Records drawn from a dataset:

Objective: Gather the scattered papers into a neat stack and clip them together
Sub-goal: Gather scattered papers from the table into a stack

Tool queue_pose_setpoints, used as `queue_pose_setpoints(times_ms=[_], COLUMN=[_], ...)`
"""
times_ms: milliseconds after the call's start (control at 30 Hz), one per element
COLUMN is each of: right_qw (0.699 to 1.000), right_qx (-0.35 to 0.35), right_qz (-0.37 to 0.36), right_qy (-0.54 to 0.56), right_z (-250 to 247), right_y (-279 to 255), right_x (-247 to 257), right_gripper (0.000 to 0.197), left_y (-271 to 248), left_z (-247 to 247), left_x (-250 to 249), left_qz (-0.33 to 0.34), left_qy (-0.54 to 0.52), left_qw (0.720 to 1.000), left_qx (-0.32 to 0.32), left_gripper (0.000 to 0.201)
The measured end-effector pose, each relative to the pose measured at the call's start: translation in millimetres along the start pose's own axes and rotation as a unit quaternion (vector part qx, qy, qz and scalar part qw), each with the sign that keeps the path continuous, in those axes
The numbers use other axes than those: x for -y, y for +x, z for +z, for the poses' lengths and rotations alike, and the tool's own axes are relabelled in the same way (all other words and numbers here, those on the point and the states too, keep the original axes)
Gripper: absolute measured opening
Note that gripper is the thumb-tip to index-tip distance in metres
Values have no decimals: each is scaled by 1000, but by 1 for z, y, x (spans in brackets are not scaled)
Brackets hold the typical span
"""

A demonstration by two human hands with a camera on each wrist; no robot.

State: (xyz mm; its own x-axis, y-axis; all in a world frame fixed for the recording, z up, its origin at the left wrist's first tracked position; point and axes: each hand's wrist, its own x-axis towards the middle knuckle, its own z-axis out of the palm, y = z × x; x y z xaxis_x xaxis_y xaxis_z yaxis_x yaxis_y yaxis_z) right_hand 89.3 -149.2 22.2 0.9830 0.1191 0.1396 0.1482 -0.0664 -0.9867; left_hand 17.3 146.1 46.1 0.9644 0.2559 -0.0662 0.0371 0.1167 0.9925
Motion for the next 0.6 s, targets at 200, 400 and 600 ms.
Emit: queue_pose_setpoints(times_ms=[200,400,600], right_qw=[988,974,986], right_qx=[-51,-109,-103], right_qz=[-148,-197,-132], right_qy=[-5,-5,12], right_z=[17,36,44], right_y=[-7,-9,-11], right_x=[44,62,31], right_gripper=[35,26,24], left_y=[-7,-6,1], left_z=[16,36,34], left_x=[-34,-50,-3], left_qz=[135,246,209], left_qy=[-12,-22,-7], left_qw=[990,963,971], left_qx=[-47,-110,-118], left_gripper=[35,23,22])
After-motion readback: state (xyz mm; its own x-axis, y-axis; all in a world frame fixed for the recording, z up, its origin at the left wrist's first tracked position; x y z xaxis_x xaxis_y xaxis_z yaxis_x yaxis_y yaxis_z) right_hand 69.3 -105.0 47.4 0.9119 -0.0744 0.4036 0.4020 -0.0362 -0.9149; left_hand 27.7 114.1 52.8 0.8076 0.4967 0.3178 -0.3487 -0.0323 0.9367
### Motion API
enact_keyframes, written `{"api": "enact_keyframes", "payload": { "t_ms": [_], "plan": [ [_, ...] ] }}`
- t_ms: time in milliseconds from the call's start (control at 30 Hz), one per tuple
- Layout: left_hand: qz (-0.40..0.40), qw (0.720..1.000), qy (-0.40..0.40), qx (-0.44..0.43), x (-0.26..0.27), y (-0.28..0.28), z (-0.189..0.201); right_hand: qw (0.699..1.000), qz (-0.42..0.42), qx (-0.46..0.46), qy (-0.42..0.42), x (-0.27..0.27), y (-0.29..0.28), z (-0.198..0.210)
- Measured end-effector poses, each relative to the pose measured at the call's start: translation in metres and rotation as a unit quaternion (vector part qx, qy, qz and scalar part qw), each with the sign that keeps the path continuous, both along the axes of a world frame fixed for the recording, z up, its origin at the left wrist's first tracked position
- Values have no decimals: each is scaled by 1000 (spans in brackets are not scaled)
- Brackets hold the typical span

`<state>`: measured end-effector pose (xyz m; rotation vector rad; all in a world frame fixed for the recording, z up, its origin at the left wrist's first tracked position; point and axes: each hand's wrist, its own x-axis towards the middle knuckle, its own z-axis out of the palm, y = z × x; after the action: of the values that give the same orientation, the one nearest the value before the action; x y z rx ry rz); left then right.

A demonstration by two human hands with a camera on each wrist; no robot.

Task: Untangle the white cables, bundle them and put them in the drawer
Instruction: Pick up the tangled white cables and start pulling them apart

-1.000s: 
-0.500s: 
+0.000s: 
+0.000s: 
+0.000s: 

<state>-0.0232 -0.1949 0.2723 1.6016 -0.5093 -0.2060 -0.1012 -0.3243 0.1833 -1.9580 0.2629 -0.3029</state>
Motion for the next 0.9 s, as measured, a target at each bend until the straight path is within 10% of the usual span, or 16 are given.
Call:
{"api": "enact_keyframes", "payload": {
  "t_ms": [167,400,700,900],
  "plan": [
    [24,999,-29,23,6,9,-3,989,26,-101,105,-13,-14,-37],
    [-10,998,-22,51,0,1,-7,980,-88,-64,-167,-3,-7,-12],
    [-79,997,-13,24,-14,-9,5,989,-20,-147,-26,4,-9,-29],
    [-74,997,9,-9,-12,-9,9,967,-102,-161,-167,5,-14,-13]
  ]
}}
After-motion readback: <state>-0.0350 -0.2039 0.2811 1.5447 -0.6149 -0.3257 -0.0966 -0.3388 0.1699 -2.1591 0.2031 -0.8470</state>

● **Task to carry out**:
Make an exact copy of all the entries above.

● **Solution to this problem**:
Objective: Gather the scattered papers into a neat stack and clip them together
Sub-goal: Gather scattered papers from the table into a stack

Tool queue_pose_setpoints, used as `queue_pose_setpoints(times_ms=[_], COLUMN=[_], ...)`
"""
times_ms: milliseconds after the call's start (control at 30 Hz), one per element
COLUMN is each of: right_qw (0.699 to 1.000), right_qx (-0.35 to 0.35), right_qz (-0.37 to 0.36), right_qy (-0.54 to 0.56), right_z (-250 to 247), right_y (-279 to 255), right_x (-247 to 257), right_gripper (0.000 to 0.197), left_y (-271 to 248), left_z (-247 to 247), left_x (-250 to 249), left_qz (-0.33 to 0.34), left_qy (-0.54 to 0.52), left_qw (0.720 to 1.000), left_qx (-0.32 to 0.32), left_gripper (0.000 to 0.201)
The measured end-effector pose, each relative to the pose measured at the call's start: translation in millimetres along the start pose's own axes and rotation as a unit quaternion (vector part qx, qy, qz and scalar part qw), each with the sign that keeps the path continuous, in those axes
The numbers use other axes than those: x for -y, y for +x, z for +z, for the poses' lengths and rotations alike, and the tool's own axes are relabelled in the same way (all other words and numbers here, those on the point and the states too, keep the original axes)
Gripper: absolute measured opening
Note that gripper is the thumb-tip to index-tip distance in metres
Values have no decimals: each is scaled by 1000, but by 1 for z, y, x (spans in brackets are not scaled)
Brackets hold the typical span
"""

A demonstration by two human hands with a camera on each wrist; no robot.

State: (xyz mm; its own x-axis, y-axis; all in a world frame fixed for the recording, z up, its origin at the left wrist's first tracked position; point and axes: each hand's wrist, its own x-axis towards the middle knuckle, its own z-axis out of the palm, y = z × x; x y z xaxis_x xaxis_y xaxis_z yaxis_x yaxis_y yaxis_z) right_hand 89.3 -149.2 22.2 0.9830 0.1191 0.1396 0.1482 -0.0664 -0.9867; left_hand 17.3 146.1 46.1 0.9644 0.2559 -0.0662 0.0371 0.1167 0.9925
Motion for the next 0.6 s, targets at 200, 400 and 600 ms.
Emit: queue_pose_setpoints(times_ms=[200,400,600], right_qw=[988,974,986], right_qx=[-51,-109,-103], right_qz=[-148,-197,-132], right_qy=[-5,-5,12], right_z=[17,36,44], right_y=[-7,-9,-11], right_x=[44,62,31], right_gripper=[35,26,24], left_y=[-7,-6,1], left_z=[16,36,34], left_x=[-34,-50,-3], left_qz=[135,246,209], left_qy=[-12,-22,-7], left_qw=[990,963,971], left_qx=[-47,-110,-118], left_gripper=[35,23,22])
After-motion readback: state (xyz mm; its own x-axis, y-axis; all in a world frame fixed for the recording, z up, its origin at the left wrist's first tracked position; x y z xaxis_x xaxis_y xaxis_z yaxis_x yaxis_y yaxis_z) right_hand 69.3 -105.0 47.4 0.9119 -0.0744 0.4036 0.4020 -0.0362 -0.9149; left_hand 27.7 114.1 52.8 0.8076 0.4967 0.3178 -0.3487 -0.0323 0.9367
### Motion API
enact_keyframes, written `{"api": "enact_keyframes", "payload": { "t_ms": [_], "plan": [ [_, ...] ] }}`
- t_ms: time in milliseconds from the call's start (control at 30 Hz), one per tuple
- Layout: left_hand: qz (-0.40..0.40), qw (0.720..1.000), qy (-0.40..0.40), qx (-0.44..0.43), x (-0.26..0.27), y (-0.28..0.28), z (-0.189..0.201); right_hand: qw (0.699..1.000), qz (-0.42..0.42), qx (-0.46..0.46), qy (-0.42..0.42), x (-0.27..0.27), y (-0.29..0.28), z (-0.198..0.210)
- Measured end-effector poses, each relative to the pose measured at the call's start: translation in metres and rotation as a unit quaternion (vector part qx, qy, qz and scalar part qw), each with the sign that keeps the path continuous, both along the axes of a world frame fixed for the recording, z up, its origin at the left wrist's first tracked position
- Values have no decimals: each is scaled by 1000 (spans in brackets are not scaled)
- Brackets hold the typical span

`<state>`: measured end-effector pose (xyz m; rotation vector rad; all in a world frame fixed for the recording, z up, its origin at the left wrist's first tracked position; point and axes: each hand's wrist, its own x-axis towards the middle knuckle, its own z-axis out of the palm, y = z × x; after the action: of the values that give the same orientation, the one nearest the value before the action; x y z rx ry rz); left then right.

A demonstration by two human hands with a camera on each wrist; no robot.

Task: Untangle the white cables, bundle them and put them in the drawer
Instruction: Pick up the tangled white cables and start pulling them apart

-1.000s: 
-0.500s: 
+0.000s: 
+0.000s: 
+0.000s: 

<state>-0.0232 -0.1949 0.2723 1.6016 -0.5093 -0.2060 -0.1012 -0.3243 0.1833 -1.9580 0.2629 -0.3029</state>
Motion for the next 0.9 s, as measured, a target at each bend until the straight path is within 10% of the usual span, or 16 are given.
Call:
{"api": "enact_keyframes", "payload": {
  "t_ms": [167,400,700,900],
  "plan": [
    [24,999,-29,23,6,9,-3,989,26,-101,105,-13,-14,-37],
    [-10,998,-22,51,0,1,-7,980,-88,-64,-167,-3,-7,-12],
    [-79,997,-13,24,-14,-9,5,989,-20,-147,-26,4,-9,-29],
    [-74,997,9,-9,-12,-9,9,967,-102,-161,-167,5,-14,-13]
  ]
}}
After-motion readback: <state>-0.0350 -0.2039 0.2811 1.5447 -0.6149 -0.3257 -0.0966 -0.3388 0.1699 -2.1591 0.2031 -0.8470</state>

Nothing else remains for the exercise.